### Directions for this task
Scan the records below and copy every line that contains the string "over".
(Dataset entries)
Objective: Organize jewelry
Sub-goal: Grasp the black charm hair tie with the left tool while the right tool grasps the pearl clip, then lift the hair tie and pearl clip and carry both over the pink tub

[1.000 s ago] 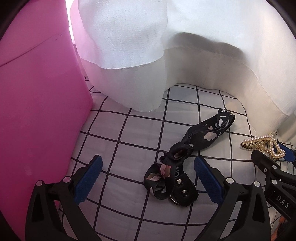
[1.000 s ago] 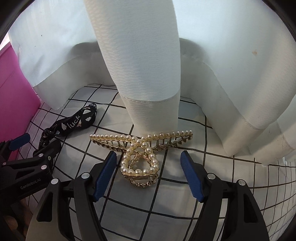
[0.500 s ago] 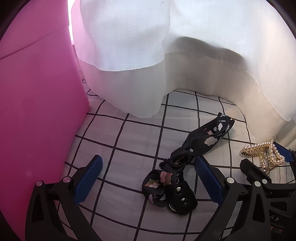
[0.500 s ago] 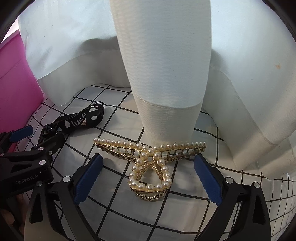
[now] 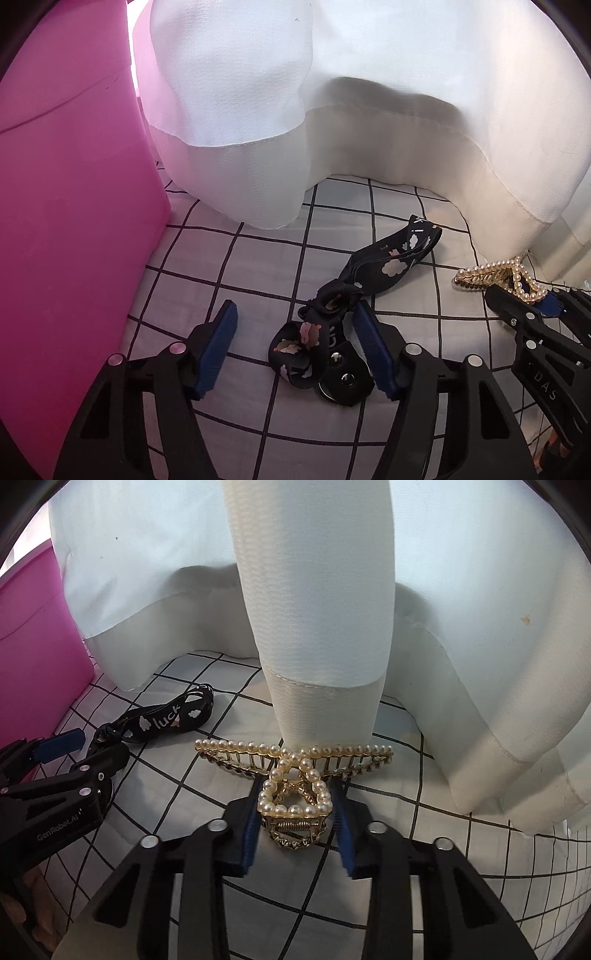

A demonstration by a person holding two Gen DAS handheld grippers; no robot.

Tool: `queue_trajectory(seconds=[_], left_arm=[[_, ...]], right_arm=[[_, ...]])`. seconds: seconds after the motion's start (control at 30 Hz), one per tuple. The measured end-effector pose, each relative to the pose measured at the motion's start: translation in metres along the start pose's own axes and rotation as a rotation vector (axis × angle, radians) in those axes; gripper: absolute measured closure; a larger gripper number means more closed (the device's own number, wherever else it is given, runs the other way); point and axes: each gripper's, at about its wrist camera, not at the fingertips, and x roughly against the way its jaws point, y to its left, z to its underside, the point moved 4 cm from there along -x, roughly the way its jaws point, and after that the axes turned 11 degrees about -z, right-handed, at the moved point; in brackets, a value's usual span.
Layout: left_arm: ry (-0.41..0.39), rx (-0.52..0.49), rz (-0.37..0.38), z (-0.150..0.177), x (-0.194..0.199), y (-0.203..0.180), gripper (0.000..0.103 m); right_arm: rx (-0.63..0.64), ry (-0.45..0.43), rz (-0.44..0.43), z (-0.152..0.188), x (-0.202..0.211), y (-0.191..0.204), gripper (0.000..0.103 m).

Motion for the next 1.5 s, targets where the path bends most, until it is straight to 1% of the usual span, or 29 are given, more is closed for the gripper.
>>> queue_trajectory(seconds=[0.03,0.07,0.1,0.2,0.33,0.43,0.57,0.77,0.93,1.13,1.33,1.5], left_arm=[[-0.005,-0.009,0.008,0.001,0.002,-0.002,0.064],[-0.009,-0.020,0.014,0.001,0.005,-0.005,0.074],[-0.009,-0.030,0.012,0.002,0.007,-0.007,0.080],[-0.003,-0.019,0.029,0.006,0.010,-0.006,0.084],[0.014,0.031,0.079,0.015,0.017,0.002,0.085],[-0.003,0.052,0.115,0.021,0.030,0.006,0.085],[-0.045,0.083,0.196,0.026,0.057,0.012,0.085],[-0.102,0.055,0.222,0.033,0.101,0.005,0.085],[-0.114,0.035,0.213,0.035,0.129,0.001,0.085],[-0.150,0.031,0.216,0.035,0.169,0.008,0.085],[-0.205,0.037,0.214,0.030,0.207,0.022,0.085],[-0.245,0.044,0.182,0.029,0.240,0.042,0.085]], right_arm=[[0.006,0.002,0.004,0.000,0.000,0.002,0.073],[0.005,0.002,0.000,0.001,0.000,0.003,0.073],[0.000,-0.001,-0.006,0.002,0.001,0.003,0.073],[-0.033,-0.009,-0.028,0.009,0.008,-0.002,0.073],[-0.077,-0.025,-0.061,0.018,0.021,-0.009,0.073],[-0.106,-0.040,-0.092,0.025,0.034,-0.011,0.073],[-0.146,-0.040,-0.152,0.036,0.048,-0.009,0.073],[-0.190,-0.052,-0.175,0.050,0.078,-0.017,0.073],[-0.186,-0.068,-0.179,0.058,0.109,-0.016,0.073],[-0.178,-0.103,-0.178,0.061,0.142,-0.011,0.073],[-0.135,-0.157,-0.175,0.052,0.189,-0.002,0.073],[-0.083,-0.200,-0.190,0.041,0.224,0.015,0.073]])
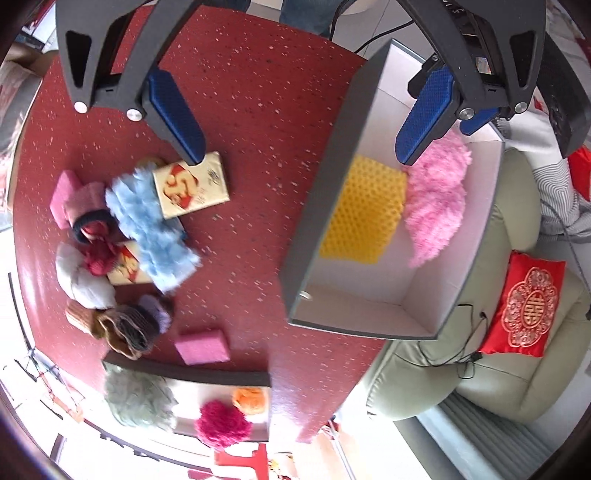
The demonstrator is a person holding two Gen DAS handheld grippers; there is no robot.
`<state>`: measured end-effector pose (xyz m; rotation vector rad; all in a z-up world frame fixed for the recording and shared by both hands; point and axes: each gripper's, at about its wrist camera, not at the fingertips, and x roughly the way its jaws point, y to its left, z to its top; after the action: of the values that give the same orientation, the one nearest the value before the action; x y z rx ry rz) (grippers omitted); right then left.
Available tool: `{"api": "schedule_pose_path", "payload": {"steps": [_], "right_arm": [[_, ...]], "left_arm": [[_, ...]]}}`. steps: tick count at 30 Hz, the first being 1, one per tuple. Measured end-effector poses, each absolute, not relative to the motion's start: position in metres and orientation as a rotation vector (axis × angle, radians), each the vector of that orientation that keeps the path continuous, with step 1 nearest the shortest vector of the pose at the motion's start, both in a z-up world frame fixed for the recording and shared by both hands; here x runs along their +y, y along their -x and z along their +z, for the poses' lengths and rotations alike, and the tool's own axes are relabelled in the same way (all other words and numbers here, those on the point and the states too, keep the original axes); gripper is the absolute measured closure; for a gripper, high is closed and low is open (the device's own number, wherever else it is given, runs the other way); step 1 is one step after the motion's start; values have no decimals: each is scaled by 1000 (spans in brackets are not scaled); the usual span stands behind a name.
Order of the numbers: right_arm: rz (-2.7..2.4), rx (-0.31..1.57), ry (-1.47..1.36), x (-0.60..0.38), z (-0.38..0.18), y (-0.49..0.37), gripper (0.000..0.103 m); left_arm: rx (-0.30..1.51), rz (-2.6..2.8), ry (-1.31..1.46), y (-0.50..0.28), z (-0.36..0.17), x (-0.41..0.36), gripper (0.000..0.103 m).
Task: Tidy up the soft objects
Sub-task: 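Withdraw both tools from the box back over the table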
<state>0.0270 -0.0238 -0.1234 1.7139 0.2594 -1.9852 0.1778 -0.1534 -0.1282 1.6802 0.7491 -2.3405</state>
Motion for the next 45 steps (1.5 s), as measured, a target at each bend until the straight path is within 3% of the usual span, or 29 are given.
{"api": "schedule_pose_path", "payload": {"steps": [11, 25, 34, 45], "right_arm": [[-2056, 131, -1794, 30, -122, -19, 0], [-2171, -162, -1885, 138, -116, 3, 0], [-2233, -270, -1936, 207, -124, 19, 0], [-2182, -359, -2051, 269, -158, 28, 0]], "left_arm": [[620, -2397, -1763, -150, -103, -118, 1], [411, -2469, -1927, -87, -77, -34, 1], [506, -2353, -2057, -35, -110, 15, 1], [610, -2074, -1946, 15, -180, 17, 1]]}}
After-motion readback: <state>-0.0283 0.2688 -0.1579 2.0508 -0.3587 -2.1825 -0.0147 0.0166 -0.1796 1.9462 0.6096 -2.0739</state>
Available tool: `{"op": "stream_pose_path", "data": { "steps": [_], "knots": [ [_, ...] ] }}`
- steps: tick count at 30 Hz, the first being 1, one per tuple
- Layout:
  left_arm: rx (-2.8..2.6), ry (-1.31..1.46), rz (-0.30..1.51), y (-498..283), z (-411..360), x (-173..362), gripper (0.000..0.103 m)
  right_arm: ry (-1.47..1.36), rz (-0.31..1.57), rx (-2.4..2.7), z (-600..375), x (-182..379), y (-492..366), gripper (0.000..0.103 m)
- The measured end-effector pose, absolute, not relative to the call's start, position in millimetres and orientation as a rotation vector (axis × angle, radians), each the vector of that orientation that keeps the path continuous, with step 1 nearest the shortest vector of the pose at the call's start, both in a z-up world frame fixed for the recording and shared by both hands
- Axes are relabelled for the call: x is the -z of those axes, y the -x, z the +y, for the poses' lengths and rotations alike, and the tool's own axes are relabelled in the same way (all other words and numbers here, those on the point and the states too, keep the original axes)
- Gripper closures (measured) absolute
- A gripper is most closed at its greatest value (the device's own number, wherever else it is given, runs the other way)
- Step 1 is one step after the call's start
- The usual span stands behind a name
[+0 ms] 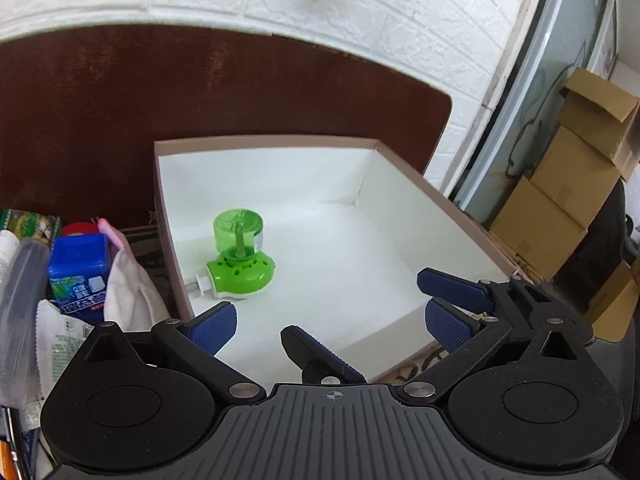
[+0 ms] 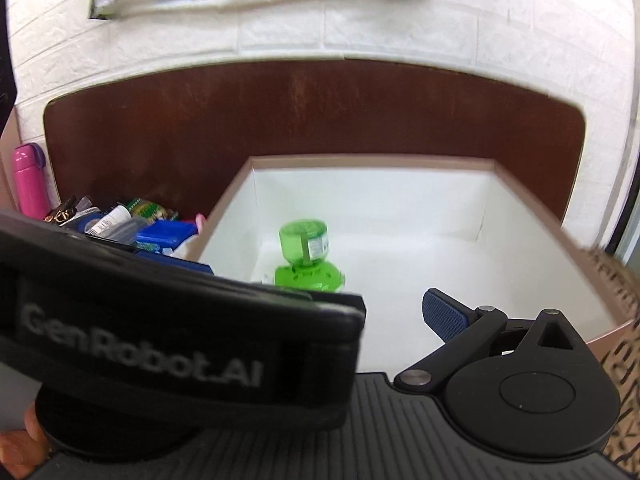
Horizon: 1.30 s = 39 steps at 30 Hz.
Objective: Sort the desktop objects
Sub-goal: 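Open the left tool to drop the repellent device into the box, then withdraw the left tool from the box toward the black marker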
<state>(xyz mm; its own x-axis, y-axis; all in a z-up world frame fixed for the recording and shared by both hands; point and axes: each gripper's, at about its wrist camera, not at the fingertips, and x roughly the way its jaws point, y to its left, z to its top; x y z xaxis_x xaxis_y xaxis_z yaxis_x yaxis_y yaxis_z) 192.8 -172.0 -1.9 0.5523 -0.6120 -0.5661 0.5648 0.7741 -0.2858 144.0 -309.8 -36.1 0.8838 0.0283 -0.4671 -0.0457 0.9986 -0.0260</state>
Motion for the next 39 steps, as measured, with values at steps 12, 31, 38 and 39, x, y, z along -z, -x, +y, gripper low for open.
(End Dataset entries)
### Response area
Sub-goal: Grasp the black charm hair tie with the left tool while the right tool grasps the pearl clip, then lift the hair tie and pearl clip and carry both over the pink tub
Sub-task: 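Withdraw both tools from the box back over the table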

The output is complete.